- Try it: Return every line below in which "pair" appears.

- Data in this exercise:

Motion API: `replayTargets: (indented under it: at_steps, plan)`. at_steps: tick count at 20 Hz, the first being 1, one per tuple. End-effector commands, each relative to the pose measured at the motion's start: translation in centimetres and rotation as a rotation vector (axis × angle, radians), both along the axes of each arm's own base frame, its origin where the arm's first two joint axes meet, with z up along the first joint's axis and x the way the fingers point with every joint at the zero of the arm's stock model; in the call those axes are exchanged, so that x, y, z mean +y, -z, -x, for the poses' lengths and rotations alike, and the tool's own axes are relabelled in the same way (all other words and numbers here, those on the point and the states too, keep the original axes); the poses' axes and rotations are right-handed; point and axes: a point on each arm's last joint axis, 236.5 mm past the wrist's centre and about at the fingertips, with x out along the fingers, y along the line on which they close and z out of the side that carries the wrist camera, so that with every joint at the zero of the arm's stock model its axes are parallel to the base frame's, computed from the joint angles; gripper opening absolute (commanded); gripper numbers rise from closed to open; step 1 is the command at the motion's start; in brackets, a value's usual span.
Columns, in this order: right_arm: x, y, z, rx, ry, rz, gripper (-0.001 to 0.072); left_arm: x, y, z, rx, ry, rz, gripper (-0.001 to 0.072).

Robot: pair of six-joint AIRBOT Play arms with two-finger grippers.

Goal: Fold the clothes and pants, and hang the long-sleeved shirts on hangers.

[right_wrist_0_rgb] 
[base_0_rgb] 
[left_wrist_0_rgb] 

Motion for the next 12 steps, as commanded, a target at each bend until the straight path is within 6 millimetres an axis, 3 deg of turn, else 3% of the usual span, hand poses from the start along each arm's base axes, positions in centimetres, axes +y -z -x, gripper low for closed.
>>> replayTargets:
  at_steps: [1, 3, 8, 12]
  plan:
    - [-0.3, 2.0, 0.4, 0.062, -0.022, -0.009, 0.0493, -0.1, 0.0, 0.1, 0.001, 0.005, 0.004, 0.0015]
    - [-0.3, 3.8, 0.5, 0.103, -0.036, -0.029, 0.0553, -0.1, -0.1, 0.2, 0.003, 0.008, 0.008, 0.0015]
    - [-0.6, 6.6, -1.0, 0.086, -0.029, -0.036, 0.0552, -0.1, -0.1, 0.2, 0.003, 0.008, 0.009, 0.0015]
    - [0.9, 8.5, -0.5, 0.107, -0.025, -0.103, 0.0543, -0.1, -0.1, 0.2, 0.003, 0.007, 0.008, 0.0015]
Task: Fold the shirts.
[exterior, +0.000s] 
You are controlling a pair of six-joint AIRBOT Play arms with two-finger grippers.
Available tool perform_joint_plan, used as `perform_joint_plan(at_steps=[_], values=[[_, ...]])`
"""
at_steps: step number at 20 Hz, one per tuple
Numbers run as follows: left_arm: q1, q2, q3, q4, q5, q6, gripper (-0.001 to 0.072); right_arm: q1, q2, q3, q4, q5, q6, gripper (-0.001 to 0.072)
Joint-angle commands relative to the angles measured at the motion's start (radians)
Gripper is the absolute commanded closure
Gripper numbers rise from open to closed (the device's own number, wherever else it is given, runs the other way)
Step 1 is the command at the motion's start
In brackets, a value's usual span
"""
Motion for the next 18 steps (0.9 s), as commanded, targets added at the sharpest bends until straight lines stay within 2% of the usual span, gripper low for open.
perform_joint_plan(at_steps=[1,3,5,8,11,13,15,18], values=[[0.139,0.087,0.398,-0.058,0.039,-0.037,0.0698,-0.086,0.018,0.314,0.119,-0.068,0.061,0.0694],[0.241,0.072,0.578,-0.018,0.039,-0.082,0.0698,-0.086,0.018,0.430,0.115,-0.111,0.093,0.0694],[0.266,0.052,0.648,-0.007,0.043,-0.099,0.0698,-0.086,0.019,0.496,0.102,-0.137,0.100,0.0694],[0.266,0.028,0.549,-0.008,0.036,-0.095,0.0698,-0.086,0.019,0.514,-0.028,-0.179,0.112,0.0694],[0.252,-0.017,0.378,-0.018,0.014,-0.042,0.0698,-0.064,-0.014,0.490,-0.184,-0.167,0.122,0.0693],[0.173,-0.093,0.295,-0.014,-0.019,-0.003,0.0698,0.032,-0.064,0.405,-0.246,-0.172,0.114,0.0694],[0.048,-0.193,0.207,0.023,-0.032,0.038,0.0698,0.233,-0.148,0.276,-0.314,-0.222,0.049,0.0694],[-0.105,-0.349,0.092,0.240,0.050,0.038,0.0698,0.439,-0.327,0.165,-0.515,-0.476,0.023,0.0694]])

- Final answer:
Robot: pair of six-joint AIRBOT Play arms with two-finger grippers.
You are controlling a pair of six-joint AIRBOT Play arms with two-finger grippers.

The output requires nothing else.